Kebijakan DMO batubara telah menciptakan lapang tanding yang tidak seimbang untuk energi terbarukan. Jika pemerintah tidak menerapkan DMO maka harga pembangkitan listrik dari PLTU batubara dapat mencapai 14-16 cent/kWh jika harga batubara 324 USD/ton diteruskan. Artinya, tanpa dukungan dari regulasi, pembangkitan listrik dari energi terbarukan sudah lebih murah dibandingkan PLTU batubara. Kebijakan DMO membuat keekonomian pembangkit energi terdistorsi karena tidak berdasarkan biaya yang sebenarnya. Selain itu memberikan disinsentif bagi perusahaan untuk mengakselerasi energi terbarukan yang lebih murah dan menguntungkan dalam jangka panjang. 

Deon mengatakan bahwa keekonomian pembangkit energi dihitung dari biaya investasi dan operasi diratakan selama umur pakai/lifetime. Jika membandingkan energi fosil dan energi terbarukan, harga investasi pembangkit energi terbarukan memang mahal di awal, namun biaya investasi akan menunjukkan tren penurunan yang dapat diprediksi dan diakselerasi dengan dukungan kebijakan yang tepat. Berbeda dengan energi fosil yang sangat tergantung pada biaya operasional yang volatilitasnya sangat tinggi.

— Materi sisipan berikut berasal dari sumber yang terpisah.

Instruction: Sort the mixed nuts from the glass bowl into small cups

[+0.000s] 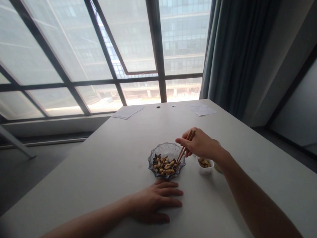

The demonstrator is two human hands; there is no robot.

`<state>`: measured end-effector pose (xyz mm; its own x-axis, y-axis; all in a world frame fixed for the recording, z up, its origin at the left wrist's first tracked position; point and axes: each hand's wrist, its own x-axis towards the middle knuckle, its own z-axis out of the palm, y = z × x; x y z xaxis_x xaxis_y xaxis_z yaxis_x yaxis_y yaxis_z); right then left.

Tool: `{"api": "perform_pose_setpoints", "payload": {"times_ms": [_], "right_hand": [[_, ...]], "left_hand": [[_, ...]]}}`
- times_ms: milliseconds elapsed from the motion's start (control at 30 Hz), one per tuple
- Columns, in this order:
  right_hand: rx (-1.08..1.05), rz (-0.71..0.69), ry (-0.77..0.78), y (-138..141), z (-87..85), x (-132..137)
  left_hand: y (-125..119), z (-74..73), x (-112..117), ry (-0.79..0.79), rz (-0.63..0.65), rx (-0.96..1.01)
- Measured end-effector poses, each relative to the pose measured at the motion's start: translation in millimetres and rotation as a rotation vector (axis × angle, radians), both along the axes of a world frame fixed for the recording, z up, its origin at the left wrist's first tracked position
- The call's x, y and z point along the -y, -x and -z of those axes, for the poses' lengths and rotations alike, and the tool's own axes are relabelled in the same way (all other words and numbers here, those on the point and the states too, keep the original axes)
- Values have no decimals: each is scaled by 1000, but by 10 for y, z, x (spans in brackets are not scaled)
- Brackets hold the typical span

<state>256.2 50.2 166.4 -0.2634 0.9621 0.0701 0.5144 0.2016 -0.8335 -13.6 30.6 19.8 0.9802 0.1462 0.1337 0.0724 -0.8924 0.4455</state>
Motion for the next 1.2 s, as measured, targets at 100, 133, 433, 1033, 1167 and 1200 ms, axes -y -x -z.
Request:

“Perlu tetap memperhatikan dampak pada biaya pembangkitan listrik, sehingga tarif DMO tidak bisa dicabut begitu saja berhubung PLTU sudah terlanjur dominan di sistem kelistrikan. Sebaiknya, keuntungan dan PNBP dari sektor tambang batubara bisa dialihkan sebagian untuk mendorong transisi energi dengan bertahap mengurangi ketergantungan sistem kelistrikan pada PLTU dan mendorong pengembangan energi terbarukan. Mekanisme yang efektif untuk memanfaatkan ini akan memerlukan koordinasi dari Kementerian Keuangan, KESDM dan kementerian BUMN serta pemangku kepentingan terkait seperti PLN dan industri batubara,” jelas Deon.